For some reason, I am a creature of habit. No, really. Like more than is normal. Sure I love to travel and have periodic reprieves from my patterns, but more often than not trying new things is like running anything more than a mile- every. step. takes my full attention. I blame it on my dad; he is the same way- perfectly content to be home, to be surrounded by what he knows. We like the familiar.

But some habits are best broken sooner rather than later. While preparing for our time in Africa, and while later living there, I had no trouble contributing to this blog regularly. It felt necessary. I could pre-empt other activities with no guilt, no feelings of selfishness; despite the fact I enjoyed putting my thoughts into words, I could convince myself that it wasn't for me- it was for a greater purpose.

Now, writing gets pushed to the end of my to-do list, the same list that is never finished.

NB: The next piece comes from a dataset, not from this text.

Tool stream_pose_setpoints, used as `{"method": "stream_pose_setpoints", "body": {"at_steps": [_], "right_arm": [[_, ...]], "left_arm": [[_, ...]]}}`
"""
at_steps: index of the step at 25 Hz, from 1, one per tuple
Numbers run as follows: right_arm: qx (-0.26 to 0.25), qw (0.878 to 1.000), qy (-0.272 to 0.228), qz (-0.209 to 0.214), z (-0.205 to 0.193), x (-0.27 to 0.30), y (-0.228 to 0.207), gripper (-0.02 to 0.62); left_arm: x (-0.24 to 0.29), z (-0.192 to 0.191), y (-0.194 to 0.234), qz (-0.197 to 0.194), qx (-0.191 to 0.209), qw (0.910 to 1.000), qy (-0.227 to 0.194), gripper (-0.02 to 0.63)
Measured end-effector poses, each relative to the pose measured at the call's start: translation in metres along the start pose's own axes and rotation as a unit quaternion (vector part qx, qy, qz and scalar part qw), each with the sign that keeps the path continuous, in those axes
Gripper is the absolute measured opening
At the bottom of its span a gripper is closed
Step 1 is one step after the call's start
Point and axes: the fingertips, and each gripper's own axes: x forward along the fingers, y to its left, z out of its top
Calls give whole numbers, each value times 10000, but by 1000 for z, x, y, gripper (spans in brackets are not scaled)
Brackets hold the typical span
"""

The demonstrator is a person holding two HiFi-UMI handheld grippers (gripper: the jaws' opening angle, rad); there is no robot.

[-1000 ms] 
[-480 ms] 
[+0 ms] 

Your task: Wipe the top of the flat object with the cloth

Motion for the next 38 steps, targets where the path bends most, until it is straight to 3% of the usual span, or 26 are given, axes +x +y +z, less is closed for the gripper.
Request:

The tasks remaining at the end of the day are transferred to the next day's list, but there is never enough time to complete them. I can't put my finger on it, but there is just something about that fact that seems wrong to me... I just don't think this was what God intended. Our lives are always... unfinished. We forget we are totally complete in Him before we cross a single item off the list.

I have learned so much in these last few months that I want to share. Even if no one ever reads this blog again, I want them written down, even if only so that I don't forget them. But some of these truths are so mammoth and so life-changing and so challenging that I know my limited skill just can't do them justice. I admit I am intimidated, but I need this. I need to conquer this fear of failure and selfishness and insignificance before they take long-term root. This is me, breaking a habit.